* Work request
Search the listing for the string "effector" and copy every line that contains it.

* Dataset section

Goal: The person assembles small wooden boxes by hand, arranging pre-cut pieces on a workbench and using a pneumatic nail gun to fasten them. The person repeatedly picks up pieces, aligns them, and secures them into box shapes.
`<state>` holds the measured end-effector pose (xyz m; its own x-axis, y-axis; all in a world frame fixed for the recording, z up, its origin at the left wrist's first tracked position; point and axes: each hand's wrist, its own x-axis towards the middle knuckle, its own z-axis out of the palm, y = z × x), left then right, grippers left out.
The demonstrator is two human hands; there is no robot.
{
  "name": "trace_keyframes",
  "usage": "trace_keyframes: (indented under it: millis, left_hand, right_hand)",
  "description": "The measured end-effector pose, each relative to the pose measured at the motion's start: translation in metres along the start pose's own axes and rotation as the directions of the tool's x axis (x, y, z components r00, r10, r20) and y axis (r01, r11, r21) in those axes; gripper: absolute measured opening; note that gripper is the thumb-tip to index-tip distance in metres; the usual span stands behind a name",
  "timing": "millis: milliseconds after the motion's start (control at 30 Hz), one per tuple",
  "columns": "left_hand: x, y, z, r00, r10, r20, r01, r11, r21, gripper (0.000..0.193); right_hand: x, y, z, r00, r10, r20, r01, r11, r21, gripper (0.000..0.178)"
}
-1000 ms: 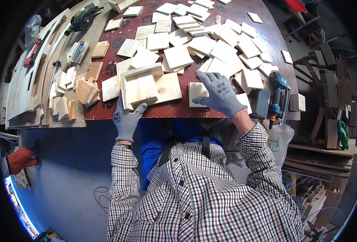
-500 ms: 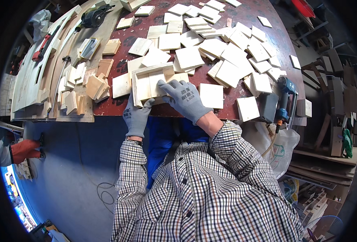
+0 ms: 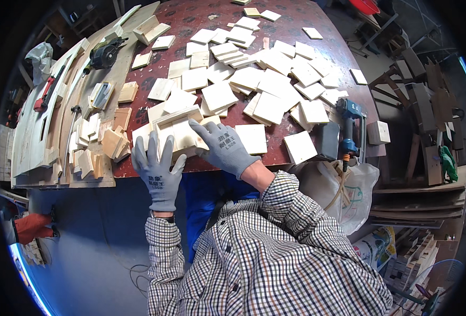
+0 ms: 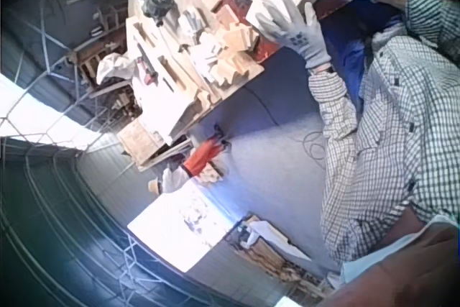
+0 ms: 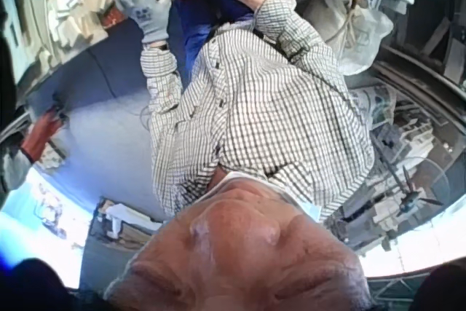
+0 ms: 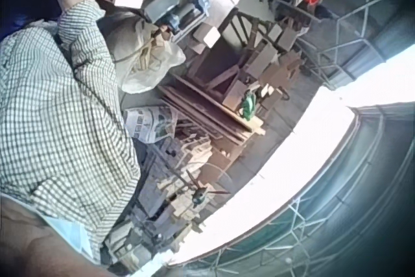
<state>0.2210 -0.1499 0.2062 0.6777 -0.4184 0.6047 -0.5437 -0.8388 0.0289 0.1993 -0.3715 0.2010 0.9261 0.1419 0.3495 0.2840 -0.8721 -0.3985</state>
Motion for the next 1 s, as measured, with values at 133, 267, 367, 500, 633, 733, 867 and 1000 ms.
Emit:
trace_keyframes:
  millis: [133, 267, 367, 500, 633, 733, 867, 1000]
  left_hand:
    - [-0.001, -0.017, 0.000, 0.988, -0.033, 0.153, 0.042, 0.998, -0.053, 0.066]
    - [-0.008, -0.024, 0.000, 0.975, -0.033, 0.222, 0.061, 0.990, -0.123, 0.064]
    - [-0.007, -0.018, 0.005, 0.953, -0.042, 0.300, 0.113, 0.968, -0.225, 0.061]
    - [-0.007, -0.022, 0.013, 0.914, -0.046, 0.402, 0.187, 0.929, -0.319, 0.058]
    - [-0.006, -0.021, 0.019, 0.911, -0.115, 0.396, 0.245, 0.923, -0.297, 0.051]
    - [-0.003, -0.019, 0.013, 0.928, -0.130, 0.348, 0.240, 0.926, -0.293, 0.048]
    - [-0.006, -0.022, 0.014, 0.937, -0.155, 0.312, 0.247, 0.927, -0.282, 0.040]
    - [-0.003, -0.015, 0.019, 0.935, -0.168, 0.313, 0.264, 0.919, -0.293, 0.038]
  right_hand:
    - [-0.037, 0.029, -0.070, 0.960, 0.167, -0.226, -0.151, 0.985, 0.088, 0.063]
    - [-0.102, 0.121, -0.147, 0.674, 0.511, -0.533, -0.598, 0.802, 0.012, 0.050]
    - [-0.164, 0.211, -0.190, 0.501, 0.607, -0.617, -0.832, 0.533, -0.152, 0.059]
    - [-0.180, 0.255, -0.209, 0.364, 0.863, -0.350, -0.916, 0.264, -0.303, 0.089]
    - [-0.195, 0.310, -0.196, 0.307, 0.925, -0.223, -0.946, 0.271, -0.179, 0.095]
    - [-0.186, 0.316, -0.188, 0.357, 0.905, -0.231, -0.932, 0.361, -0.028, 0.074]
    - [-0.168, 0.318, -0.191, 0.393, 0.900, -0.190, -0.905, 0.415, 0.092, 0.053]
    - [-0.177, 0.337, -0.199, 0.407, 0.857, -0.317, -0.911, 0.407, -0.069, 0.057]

* Answer box
`<state>` holds the measured end-effector pose (xyz m; its own x-axis, y-axis; all in a world frame fixed for the recording, z up, its origin at the left wrist's first tracked position; point and axes: each hand's wrist, its own x-axis towards the middle knuckle, its own z-axis out of the palm, y = z × x), left then right, grippers left out.
  "description": "The measured end-effector pose, each relative to the pose measured at the motion's start: translation in metres along the start pose's own axes and rotation as the directions of the tool's x axis (x, y, z components r00, r10, r20) and y axis (r01, r11, r21) in those axes; gripper: absolute measured opening; note that gripper is the thumb-tip to index-tip distance in metres; the usual span stands behind a name",

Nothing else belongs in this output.